EXERCISE DETAILS: Look through the material below. Return exactly the lines from the one with "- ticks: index" through the one with "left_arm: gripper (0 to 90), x", both included.

MATERIAL FOR THE TASK Start Marker

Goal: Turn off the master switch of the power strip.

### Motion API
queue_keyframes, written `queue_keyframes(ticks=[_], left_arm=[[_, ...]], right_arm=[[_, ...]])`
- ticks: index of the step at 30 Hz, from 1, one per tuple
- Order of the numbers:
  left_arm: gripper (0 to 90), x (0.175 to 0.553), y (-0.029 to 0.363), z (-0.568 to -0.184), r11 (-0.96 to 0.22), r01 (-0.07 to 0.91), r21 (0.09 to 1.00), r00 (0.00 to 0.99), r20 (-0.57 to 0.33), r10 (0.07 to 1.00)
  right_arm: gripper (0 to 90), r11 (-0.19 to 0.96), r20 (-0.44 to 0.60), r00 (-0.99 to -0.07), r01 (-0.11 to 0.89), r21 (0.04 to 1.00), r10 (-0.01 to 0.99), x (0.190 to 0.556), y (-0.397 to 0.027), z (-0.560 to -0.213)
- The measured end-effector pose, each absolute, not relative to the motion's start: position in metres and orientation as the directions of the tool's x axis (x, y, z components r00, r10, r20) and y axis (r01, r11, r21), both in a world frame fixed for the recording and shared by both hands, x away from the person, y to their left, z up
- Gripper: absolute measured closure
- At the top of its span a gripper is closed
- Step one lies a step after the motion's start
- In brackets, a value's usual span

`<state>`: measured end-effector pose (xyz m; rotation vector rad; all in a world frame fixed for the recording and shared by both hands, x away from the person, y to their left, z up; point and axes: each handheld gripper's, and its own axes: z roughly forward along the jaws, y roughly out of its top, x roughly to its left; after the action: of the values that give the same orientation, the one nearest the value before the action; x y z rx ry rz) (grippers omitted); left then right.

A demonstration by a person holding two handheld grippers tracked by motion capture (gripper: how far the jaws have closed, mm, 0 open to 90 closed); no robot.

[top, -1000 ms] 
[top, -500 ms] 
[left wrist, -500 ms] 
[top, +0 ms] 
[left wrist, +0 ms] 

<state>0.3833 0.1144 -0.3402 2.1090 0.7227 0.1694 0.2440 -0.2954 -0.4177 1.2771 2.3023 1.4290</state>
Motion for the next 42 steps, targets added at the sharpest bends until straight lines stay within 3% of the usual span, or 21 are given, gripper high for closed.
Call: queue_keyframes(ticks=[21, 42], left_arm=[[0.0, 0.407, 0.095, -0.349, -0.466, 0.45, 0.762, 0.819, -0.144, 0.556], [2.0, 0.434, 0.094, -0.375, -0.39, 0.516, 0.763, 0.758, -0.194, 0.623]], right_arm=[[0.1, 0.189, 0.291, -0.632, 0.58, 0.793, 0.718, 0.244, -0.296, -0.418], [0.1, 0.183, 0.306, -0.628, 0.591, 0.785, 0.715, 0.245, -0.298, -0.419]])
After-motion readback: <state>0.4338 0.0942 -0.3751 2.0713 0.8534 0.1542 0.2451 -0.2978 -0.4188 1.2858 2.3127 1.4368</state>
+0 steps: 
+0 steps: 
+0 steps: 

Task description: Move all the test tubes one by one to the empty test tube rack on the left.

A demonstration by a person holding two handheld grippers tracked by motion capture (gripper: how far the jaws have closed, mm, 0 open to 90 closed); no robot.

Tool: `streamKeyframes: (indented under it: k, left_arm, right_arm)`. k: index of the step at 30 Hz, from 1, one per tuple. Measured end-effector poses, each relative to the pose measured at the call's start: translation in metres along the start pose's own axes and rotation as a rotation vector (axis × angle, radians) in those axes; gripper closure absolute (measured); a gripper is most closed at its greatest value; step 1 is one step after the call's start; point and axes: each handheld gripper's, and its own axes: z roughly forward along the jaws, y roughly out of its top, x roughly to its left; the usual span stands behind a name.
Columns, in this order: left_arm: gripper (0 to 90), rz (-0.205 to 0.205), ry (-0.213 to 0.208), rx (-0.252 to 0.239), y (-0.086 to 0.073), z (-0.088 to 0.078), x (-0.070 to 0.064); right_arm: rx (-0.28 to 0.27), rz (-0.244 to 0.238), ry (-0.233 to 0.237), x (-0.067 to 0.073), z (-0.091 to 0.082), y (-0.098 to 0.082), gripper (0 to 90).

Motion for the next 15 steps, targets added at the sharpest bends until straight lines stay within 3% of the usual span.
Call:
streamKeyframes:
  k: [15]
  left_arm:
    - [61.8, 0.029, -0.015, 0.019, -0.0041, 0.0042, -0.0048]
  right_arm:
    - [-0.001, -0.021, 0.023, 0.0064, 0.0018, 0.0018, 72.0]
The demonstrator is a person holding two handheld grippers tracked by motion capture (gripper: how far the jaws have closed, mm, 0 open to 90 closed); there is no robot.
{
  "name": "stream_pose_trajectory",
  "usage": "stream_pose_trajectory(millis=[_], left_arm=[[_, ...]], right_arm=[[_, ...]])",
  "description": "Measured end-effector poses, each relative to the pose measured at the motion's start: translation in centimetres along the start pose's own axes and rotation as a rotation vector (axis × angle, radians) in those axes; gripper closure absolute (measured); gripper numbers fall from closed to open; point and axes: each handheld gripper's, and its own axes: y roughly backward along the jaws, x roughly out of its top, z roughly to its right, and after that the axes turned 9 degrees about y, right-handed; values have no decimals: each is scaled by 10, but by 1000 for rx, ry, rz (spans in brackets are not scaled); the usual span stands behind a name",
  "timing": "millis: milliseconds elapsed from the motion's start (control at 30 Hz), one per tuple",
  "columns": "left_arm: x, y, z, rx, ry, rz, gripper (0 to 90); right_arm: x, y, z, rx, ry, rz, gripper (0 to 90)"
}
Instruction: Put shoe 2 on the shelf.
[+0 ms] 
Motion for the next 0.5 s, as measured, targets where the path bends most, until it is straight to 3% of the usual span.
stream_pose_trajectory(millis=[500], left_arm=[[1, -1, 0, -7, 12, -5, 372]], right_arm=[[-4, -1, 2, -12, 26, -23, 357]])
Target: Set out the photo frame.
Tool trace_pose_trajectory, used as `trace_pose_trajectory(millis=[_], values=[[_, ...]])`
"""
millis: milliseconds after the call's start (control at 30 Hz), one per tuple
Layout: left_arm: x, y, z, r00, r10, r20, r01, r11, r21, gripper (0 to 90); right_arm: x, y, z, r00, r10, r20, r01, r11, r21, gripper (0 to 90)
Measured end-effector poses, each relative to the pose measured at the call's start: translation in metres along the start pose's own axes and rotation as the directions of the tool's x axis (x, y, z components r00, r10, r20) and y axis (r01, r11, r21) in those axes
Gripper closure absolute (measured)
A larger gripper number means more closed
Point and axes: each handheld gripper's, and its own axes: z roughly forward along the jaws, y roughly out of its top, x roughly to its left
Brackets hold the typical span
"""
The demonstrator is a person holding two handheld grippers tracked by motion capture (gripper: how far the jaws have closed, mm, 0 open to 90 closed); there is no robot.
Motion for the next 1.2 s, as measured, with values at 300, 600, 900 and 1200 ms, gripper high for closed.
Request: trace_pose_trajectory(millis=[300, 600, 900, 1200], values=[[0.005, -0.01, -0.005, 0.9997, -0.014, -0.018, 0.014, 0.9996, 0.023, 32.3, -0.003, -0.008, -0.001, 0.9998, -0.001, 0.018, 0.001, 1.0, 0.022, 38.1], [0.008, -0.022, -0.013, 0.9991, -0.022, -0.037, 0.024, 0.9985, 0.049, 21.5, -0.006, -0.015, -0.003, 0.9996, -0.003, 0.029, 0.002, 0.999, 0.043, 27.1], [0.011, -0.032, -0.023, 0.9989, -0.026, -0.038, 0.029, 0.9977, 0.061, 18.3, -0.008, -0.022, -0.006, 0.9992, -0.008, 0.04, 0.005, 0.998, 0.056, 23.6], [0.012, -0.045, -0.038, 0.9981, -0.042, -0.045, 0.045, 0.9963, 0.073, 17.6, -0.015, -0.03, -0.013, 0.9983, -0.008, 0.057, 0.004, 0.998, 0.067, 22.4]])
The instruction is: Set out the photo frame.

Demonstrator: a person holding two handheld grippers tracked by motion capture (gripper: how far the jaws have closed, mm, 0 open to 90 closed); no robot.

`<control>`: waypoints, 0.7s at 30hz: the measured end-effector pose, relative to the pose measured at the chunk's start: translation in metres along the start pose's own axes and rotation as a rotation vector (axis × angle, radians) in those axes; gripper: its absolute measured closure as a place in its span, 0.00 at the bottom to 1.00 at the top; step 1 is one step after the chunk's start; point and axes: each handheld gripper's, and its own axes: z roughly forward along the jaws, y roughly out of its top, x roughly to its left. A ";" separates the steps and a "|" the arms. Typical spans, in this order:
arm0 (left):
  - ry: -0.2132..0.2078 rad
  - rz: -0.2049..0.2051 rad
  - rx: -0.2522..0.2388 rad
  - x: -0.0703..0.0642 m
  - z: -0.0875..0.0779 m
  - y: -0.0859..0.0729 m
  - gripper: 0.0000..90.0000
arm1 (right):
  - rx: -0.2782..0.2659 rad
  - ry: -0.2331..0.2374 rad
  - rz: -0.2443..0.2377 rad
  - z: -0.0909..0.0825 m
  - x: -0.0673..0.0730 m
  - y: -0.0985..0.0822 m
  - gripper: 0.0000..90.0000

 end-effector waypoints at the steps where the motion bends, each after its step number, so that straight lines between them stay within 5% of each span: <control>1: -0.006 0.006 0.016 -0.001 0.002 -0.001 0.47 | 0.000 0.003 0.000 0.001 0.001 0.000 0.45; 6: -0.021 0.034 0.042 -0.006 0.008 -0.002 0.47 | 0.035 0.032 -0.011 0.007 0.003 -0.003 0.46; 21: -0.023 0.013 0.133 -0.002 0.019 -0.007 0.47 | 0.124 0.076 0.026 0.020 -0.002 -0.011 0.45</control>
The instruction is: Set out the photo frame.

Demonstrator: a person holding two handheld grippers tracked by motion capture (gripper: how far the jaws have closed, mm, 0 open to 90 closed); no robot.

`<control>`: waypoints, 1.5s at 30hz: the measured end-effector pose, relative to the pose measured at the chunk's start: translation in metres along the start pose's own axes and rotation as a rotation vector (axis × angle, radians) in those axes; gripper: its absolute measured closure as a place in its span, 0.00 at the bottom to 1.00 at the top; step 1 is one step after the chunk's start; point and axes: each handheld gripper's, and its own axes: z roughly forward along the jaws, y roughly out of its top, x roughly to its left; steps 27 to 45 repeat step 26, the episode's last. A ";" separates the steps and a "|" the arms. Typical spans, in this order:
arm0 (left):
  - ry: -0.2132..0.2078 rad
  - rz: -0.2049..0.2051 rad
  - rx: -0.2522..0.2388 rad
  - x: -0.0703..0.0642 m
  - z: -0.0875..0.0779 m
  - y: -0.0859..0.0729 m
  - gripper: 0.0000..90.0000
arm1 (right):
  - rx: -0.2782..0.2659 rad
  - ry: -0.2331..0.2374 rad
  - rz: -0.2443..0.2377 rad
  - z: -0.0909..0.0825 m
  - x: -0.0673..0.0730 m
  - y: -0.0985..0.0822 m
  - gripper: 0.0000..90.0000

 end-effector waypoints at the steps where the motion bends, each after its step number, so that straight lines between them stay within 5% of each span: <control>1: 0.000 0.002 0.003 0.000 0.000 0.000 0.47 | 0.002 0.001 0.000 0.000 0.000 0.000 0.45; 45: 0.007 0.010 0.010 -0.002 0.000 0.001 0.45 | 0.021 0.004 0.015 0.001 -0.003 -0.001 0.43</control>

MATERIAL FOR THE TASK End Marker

TASK SOLUTION:
- ticks: index of the step at 30 Hz, from 1, one per tuple
- Order of the numbers:
  left_arm: gripper (0 to 90), x (0.175 to 0.553), y (-0.029 to 0.363), z (-0.568 to -0.184), r11 (-0.96 to 0.22), r01 (-0.07 to 0.91), r21 (0.09 to 1.00), r00 (0.00 to 0.99), r20 (-0.57 to 0.33), r10 (0.07 to 1.00)

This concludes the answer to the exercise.